Guggenheim unveiled its positive Spotify stock outlook this morning, as part of a review of multiple companies operating in the internet space. The investment giant, which oversees north of $220 billion in assets, switched SPOT’s rating from “sell” to “neutral” and set a target price of $250 per share, up from $230. In explaining the pivot, Guggenheim analyst Michael Morris pointed to the long-term growth and earning potential of companies like Spotify and Snapchat (which posted a noticeable pre-market gain).
Spotify stock also experienced a small boost following this high-profile endorsement, touching $241.99 per share when the market opened today, compared to a $235.87 closing price on Friday afternoon. The uptick appears to have brought on a small selloff, however, as SPOT was hovering around the $234 mark at the time of this writing. While over $100 higher than Spotify’s per-share valuation during the pandemic’s onset (about $118), the current worth of SPOT represents a close to $60 falloff since September 1st.

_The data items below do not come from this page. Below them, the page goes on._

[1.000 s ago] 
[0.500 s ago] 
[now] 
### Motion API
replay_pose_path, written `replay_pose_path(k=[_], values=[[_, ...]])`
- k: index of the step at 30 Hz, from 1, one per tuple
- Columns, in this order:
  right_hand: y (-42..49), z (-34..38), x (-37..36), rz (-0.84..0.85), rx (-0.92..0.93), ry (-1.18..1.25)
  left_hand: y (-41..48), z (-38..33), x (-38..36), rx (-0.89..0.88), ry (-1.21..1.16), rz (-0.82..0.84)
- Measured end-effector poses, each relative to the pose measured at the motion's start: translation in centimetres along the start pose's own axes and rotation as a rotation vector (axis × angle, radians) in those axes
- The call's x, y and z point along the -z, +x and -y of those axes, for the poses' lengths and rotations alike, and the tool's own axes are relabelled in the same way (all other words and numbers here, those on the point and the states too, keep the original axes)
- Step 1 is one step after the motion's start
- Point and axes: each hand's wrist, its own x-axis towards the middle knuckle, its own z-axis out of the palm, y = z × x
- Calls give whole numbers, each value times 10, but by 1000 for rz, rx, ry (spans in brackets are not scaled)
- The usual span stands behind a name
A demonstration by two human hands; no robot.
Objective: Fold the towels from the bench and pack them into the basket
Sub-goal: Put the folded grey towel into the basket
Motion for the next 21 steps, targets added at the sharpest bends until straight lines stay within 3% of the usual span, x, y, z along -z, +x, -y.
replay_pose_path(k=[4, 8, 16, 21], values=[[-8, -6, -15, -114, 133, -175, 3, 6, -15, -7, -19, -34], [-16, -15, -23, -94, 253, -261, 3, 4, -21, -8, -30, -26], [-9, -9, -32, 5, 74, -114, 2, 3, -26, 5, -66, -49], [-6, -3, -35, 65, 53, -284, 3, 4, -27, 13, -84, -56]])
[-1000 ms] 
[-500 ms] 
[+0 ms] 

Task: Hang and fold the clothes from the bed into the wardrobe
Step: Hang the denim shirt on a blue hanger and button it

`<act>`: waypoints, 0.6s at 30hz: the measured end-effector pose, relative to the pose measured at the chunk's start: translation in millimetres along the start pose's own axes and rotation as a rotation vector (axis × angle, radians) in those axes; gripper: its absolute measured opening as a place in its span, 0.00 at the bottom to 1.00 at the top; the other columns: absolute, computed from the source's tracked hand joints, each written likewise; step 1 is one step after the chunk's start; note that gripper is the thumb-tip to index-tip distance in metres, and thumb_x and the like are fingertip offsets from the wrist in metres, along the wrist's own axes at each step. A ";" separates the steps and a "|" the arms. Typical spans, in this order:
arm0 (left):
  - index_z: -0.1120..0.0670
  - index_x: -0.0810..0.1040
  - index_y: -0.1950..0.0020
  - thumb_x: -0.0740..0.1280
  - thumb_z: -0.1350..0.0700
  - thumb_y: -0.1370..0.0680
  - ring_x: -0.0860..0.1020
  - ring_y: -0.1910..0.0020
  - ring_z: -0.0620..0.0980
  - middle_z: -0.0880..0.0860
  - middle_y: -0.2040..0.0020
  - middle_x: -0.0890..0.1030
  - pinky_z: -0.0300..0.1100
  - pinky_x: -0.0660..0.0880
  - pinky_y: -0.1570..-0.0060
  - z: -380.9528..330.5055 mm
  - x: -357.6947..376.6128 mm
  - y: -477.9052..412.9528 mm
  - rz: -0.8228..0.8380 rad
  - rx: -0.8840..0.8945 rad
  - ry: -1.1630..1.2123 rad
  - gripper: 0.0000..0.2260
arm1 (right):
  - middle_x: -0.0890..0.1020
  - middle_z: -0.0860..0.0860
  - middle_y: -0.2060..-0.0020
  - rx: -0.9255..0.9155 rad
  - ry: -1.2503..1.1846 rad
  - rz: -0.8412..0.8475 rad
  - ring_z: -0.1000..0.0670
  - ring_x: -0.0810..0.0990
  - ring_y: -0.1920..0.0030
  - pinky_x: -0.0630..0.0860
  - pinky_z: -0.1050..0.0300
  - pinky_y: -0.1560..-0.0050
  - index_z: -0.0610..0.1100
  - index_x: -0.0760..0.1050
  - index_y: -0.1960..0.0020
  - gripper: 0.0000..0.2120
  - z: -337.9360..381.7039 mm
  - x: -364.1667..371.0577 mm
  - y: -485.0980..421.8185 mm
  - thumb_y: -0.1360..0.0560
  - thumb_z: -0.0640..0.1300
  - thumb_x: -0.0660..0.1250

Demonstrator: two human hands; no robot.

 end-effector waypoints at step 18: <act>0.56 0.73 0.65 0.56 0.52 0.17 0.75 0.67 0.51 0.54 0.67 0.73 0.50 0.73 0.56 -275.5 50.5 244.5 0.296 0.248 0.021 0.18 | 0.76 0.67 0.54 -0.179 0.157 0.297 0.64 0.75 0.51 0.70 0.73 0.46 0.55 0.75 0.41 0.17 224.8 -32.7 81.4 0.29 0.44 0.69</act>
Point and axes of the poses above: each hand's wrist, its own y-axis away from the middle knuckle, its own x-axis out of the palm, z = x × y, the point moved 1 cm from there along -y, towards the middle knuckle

Analysts’ assessments have reflected and underscored the relative uncertainty associated with Spotify stock.
Beyond Guggenheim’s $250-per-share target price, Goldman Sachs settled on a $280 target in late June, and Atlantic Equities more recently decided upon a $290 target. Additionally, Credit Suisse announced a $315 SPOT target, and RBC Capital set a target of $320 based on the results of its annual survey of music-listening habits.
On the other side of the coin, though, UBS provided a bullish assessment of SPOT, with a just $204 target price, and Bernstein cast doubt upon the income potential that podcasts will afford Spotify with its $172 target. Outside of the much-publicized – and apparently rocky – deal for The Joe Rogan Experience, 2020 has seen Spotify ink exclusive podcast contracts with Kim Kardashian West, WarnerMedia, TikTok star Addison Rae, and others.
Consequently, most experts attribute Spotify’s record gains – including multiple all-time-high stock prices – to the agreements, and needless to say, it’ll be worth closely following their subscribership and listenership results in the coming months. For reference, Spotify’s Q2 earnings report revealed that roughly a fifth – 21 percent – of monthly active users (MAUs) utilized the platform to listen to podcasts. Even with a substantial hike in listeners and the revenue that comes with optimized podcast advertising, it will take some time to render the multimillion-dollar exclusive program deals profitable.